Soldiers are ramping up their knowledge of countering Improvised Explosive Devices at Fort Campbell with a two-part education program that combines both local hands-on and the recent addition of mobile interactive training.
All deploying units are required to establish a Capabilities Integration Team that is proficient in Counter-IED tasks, with a stated mission of providing units with a single contact for defeating IEDs.
Fred Silhol is site manager and trainer for Mobile CIT training stations that employ the use of four trailers to comprise different training phases, to serve as “a squad leader’s training tool,” Silhol said.
Located on post until September – Silhol is heading up the more virtual aspects of training Soldiers before they deploy.
“When we arrive at an installation, we conduct briefings for units on how to integrate MCIT training into their training plans,” Silhol said. “We become part of the installation’s team, they don’t become part of ours.”
All trailers have a separate purpose and function with instructional videos and virtual simulations, which are prompted by motion sensors and timers.
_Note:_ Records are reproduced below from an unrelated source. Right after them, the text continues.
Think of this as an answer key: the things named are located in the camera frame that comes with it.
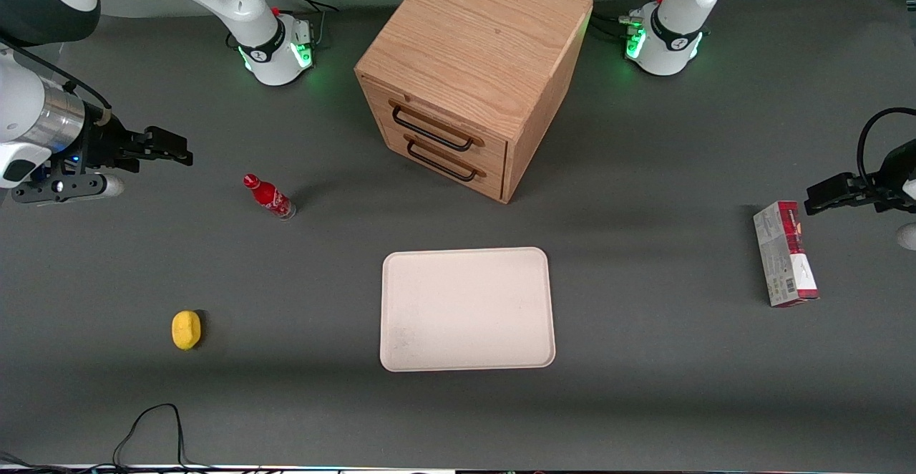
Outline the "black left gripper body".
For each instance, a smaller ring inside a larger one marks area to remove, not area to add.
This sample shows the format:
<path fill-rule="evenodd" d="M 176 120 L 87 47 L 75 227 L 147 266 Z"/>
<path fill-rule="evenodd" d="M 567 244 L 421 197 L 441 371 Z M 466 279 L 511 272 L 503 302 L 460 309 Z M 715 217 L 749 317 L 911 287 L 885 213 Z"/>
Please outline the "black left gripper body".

Simulations include:
• Trailer 1: IEDs are nothing new.
• Trailer 2: How to think and act like an insurgent
• Trailer 3: Mission brief and crew devices
• Trailer 4: Training simulation
A couple of the mobile trailers are dressed up to mimic the décor of an insurgent dwelling, including staged placement of materials that might be used to make IEDS.
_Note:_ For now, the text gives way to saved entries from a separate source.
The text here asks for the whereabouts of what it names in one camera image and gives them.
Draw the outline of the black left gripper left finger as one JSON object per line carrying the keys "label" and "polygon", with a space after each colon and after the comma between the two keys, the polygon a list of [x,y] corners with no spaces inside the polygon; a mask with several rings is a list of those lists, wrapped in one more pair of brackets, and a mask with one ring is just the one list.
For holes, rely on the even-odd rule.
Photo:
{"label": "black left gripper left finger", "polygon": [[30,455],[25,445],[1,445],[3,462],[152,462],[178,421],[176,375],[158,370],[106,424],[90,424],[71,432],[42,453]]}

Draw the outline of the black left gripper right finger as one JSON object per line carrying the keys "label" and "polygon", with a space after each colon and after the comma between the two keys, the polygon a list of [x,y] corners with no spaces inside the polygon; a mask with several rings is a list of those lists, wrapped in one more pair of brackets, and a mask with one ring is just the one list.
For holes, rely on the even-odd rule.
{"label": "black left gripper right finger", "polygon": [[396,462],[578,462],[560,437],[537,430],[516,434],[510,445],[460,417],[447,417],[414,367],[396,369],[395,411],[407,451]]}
The videos consist of actual stories from Soldiers who have survived IED attacks, as well as insurgent dramatizations to enhance a Soldier’s understanding of how insurgents make use of explosives.
Trainees also engage with humvee and map simulations that are controlled by touch screen and a handheld controller.
Additionally, all Soldiers must complete a quiz at the end of the training session.
The system applied with MCIT lends a different approach to the readiness in IED awareness to be combined with training that Soldiers already receive at Fort Campbell.
Noncommissioned officers are taken through MCIT prior to beginning training. “It’s so they know how to point everything out,” Silhol said. “Because the subject matter experts on IEDs are those who’ve been in country three or four times and have all the latest information.”
Training to defeat IEDs encompasses many areas, one vital component being an awareness of one’s environment, as Spc. Joseph Carr, 101st HHB Division Command, shows other Soldiers how their surroundings can be used against them.
Carr helps by teaching Soldiers to know that the line of sight is what you look for, and that’s from 5 to 25 meters outside their humvee.
With Afghanistan as the focus now, Carr said that the terrain can prove to be especially hazardous and Soldiers should be ready to enter that rugged environment.
“When you get out of your vehicle, you may have only a few feet between a mountain and the edge of a cliff,” he said. “That’s what the roads are like out there.”
A vehicle may not always detonate an IED on the first pass, Carr saying that the placement of IEDs may be predictable but the time frame isn’t.
“It’s an important focus since that’s mostly what the enemy gets us with,” Carr said. “The main thing is to put the focus on doing [training].”
His portion is only one of several segments to the in-class training for IEDs. “Our job is to teach and show the proper ways to search, but depending on where you’re at, there’s so many ways to do that.”
With a start-up date of June 2009, there are a total of three MCIT systems spread across Fort Campbell, Camp Shelby and Camp Pendleton, all totally mobile and all with the stated goal of further preparing Soldiers to defeat IEDs.
As an additional training tool for the homebase training of the Counter IED Academy, it serves as another segment that to the in-class sessions Soldiers already receive on post.
Based solely on current numbers out of Afghanistan from www.iCasualties.org, IED deaths spiked to its highest level yet as a cause of death in 2009, responsible for 275 total IED fatalities, accounting for over 60 percent of the 450 killed. That percentage hasn’t fallen much in 2010.